▶ WHAT TO PRODUCE: Report back each line of the data that contains the word "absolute".
:: SUPPLIED MATERIAL
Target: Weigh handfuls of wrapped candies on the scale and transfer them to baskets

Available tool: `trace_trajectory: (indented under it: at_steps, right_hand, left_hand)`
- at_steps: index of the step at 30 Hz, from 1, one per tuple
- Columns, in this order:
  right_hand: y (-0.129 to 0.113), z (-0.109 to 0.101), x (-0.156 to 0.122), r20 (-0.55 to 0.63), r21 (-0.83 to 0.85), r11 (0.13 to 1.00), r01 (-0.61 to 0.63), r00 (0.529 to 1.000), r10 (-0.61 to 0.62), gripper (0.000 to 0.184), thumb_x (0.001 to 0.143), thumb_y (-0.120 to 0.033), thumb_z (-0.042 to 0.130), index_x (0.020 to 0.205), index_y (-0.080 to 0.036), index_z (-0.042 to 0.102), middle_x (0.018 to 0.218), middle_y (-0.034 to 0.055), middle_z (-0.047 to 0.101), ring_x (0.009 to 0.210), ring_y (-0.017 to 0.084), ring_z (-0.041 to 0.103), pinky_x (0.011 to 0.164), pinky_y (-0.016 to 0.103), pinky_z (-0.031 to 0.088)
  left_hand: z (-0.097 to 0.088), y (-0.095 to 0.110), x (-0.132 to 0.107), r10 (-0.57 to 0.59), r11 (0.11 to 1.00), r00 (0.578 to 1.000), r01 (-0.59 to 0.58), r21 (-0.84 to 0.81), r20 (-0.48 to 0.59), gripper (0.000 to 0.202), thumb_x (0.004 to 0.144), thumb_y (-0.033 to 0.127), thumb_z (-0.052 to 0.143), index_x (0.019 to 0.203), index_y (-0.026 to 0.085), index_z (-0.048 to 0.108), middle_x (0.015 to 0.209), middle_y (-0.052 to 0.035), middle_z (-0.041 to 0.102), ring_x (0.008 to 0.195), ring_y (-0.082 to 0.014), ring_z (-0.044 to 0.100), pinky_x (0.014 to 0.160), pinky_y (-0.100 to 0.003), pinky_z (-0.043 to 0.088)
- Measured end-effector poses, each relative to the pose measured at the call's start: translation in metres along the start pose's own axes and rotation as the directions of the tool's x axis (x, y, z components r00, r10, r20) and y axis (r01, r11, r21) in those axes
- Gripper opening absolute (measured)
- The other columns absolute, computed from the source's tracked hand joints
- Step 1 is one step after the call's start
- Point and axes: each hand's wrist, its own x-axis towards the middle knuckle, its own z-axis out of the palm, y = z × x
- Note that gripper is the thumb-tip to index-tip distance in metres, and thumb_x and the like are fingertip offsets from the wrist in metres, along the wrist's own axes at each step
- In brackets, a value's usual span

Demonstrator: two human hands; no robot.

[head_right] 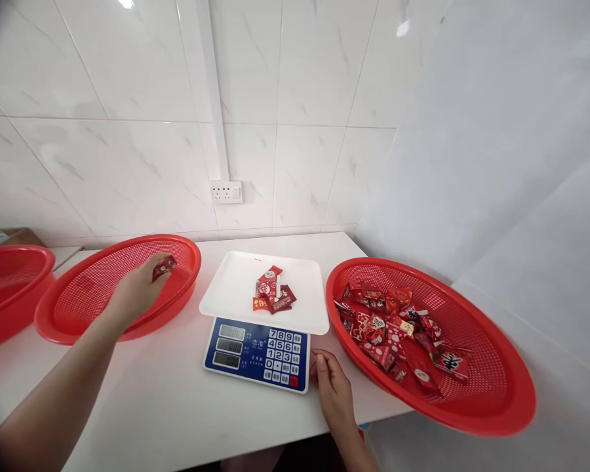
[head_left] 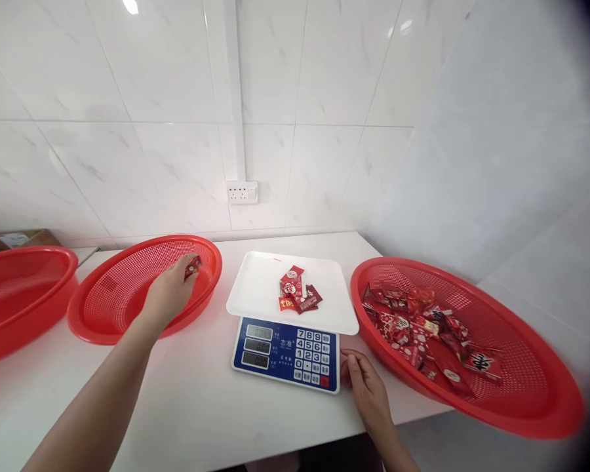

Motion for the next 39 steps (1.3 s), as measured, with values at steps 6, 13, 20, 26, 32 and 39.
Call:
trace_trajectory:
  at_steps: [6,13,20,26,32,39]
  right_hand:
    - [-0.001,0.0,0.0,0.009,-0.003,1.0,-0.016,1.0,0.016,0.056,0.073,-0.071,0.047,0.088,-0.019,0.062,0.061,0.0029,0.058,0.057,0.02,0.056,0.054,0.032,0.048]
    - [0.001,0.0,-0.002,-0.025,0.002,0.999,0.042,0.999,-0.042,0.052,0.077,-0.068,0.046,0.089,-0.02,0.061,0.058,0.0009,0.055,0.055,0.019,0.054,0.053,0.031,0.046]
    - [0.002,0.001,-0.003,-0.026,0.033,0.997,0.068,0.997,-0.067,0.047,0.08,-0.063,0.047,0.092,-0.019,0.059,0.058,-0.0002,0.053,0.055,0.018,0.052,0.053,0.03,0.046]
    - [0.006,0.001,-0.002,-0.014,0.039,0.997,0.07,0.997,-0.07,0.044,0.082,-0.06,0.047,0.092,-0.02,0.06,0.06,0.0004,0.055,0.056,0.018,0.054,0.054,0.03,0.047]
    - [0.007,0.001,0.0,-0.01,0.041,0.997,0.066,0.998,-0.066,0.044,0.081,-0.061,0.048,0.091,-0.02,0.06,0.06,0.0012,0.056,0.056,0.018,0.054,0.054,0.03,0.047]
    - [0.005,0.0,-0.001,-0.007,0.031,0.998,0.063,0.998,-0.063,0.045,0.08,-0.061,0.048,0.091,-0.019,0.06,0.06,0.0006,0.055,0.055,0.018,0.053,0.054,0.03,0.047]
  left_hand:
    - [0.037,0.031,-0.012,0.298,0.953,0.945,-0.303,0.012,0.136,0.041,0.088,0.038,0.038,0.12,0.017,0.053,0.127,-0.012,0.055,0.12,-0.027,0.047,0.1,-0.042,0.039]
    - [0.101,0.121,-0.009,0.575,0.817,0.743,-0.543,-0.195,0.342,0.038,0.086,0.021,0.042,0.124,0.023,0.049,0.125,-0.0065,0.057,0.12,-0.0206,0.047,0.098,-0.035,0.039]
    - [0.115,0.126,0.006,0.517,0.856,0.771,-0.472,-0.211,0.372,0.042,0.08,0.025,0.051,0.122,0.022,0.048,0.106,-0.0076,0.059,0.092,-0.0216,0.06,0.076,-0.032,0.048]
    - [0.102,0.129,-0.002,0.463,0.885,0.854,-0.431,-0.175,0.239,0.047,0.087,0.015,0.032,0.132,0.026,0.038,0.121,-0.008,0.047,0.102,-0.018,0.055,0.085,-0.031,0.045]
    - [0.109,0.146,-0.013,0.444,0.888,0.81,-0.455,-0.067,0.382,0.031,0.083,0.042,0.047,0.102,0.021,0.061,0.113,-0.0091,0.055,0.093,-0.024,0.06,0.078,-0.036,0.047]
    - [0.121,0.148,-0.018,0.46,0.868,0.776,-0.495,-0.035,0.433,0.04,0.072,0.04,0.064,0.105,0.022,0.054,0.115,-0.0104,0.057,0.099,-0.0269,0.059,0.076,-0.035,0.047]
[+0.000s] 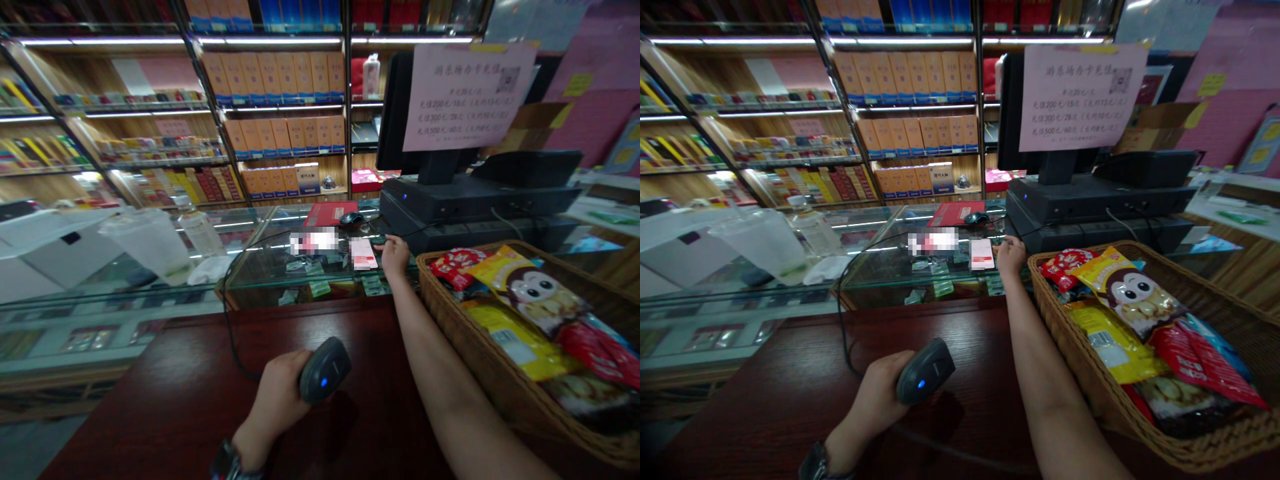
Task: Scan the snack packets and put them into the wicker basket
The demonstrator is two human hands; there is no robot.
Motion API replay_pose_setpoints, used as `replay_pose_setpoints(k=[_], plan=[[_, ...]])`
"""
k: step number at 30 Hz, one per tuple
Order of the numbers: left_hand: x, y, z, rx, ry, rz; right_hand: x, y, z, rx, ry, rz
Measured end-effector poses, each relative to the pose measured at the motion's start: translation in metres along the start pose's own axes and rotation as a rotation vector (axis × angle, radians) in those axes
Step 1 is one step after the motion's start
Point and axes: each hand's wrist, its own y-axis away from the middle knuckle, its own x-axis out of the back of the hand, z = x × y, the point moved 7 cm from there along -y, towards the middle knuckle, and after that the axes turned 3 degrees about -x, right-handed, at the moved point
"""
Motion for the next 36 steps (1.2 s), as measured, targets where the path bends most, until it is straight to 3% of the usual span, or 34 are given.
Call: replay_pose_setpoints(k=[36], plan=[[-0.0021,0.0001,-0.0021,0.028,0.000,-0.038,-0.0022,-0.0028,0.0060,0.044,-0.132,0.063]])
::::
▶ FINAL ANSWER:
- Gripper opening absolute (measured)
- The other columns absolute, computed from the source's tracked hand joints

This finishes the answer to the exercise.